##Discussed:##
- Running the VM compute nodes for HPC cluster
- Short term: running on engage1 OpenStack (quicker, homogeneous tests)
Long term: also running on Kaizen OpenStack (politically looks good, cross campus lines connectivity and resource sharing) - Avoids the short term issues of the MeetMe switch, but there are still issues bridging networks within MIT.
- We should be able to do both, and they should work the same way (up to network cfg issues).
- Make sure we get an account on Liberty OpenStack to verify the configuration to have a similar setup. (This is not a substitute!)
Path to project goal: Make one of these VMs visible (by some route) to the main engage1 cluster and federate with existing slurm master to receive jobs.
Idea:slurm.conf can just include an arbitrary public IP for a virtual node so that it’s known and visible to the slurm master for the job assignment.
Can set up a private LDAP mirror for VM for security purposes.
- one way mirror only for verification and no modification—can’t mess up mirror
- This syncs up users frm the master
OSG route:
Current implementation:
- proxy host user ID in engage1.
- Simplifies user id story if we only target OSG first—only one user ID.
- Takes work from Open Science workflow cloud, runs it on SLURM cluster.

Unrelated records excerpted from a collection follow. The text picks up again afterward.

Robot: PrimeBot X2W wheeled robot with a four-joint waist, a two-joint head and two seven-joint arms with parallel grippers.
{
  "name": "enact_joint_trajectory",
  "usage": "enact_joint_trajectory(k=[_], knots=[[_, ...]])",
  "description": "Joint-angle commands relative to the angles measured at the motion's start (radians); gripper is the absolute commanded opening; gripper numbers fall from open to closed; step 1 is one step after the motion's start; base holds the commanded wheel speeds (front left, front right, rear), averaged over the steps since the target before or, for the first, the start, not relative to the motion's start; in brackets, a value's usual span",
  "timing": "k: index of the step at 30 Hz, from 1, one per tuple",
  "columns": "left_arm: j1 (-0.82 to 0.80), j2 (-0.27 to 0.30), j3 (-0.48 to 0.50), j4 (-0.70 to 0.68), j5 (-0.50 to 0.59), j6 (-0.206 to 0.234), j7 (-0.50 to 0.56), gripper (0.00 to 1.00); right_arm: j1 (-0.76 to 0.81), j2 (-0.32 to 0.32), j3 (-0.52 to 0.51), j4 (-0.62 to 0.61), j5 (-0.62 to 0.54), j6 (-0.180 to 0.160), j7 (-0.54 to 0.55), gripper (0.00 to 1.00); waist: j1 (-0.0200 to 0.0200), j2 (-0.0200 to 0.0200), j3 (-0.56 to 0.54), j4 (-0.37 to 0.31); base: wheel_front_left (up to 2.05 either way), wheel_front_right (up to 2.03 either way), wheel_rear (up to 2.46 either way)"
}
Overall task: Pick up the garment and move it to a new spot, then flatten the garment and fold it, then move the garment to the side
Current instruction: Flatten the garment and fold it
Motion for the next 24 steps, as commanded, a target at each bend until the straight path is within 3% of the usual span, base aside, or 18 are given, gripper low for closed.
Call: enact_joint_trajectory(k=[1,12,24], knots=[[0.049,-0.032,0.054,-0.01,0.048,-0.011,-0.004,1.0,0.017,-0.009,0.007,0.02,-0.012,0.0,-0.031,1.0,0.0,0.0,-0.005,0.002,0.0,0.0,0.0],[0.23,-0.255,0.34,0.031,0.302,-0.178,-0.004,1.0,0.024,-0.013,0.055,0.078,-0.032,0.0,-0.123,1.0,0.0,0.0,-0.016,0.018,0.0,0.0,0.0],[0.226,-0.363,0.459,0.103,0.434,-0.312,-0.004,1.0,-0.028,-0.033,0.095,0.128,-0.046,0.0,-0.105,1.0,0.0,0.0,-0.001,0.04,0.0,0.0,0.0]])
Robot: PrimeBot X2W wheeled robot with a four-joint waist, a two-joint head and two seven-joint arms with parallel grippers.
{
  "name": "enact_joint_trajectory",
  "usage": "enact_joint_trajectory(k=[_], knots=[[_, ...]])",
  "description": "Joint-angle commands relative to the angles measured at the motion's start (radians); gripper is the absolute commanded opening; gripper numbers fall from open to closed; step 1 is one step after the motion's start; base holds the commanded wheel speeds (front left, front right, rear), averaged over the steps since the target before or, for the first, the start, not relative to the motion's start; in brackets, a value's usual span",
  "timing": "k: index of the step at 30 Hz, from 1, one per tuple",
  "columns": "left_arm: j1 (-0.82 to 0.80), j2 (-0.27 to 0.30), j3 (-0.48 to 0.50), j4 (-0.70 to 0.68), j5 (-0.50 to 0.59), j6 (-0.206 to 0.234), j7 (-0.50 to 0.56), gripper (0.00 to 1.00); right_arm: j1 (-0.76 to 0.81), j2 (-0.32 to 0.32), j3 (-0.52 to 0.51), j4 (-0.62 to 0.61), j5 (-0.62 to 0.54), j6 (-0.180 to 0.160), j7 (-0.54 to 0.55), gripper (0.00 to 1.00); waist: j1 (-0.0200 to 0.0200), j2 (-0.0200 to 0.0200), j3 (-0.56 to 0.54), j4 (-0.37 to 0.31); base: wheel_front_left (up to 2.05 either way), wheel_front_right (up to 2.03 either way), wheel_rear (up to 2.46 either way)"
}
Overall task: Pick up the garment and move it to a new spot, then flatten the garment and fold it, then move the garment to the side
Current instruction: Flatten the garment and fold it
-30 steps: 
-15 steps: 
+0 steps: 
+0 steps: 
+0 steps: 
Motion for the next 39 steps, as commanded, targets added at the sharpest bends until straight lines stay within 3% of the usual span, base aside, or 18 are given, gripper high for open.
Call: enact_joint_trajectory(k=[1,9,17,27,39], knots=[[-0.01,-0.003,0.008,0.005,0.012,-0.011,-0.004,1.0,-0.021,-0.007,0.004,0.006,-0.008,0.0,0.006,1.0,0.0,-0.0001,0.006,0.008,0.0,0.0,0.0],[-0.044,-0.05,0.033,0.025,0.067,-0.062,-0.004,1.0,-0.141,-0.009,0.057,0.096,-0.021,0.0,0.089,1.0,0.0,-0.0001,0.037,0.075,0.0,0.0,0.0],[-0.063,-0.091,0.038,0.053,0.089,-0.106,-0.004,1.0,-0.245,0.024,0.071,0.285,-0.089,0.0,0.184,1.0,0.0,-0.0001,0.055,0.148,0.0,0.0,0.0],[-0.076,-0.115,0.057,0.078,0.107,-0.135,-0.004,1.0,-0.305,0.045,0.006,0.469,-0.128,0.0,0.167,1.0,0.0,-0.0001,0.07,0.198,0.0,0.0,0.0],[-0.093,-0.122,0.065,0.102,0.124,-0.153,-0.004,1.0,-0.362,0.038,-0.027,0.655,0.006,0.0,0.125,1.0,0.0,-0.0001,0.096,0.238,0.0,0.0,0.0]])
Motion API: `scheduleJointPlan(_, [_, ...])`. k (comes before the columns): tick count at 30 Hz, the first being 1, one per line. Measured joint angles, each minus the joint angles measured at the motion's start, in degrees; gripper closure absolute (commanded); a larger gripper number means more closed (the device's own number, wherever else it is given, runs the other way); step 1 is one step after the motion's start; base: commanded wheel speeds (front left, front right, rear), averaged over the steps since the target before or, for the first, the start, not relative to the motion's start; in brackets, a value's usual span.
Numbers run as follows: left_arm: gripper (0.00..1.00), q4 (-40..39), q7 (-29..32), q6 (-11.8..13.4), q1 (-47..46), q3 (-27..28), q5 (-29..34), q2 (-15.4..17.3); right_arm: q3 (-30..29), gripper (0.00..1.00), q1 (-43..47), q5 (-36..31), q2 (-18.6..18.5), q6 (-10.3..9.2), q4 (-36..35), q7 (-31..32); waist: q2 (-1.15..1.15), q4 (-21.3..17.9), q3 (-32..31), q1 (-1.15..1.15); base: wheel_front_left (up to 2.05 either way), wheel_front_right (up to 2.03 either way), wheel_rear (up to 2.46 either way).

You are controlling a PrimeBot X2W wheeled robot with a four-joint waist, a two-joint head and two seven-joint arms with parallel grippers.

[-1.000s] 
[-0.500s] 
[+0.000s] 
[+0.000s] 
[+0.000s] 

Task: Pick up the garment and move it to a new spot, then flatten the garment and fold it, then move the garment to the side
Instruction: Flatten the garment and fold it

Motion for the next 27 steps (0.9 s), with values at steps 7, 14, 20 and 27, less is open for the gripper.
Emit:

- runs when there are idle cycles, can get killed.
- Uses virtual file system.
- proxy host user ID in engage1.
We could have it be the only user, work 24/7.
Issue: OSG runs could get killed every 15 minutes, if they aren’t checkpointing, they restart and make no progress.
Soln: Runs in virtual machine, can checkpoint before they get killed.
OSG services can be suspended depending on if other work comes along. (Gives a way to use idle cycles)
Remember: Cloud, how do we support bursty needs, vs. steady scientific computing.May want to mirror their CVMFS world - gets us out of LDAP world, but there are security concerns about giving access to CVMFS.
Initial requirements for OSG route:
- Need to get OSG account.
- CVMFS - namespace in the OSG, based on HTTP perhaps OR We could set up our own server to host our own stuff
- End to end story: we’re going to use OSG to support these end-to-end workflows, similar to what other people may do.
- One user id in our SLURM piece: OSG proxy.
##To-do##
Get salt-cloud work on github
Update:
- config files and recipie for salt-cloud and salt updated on github
- updated wiki with the steps for use
Take cloud-stack stuff, be able to instantiate a flexible number of VMs. This is a reference set up anyone can “checkout and run.”
Update:
- salt-cloud map config file can be used to specify the number of VMs to be provisioned with their specifc configuration profiles.
- salt-cloud and salt-master installation and config files from git can be used to setup a salt VM cluster.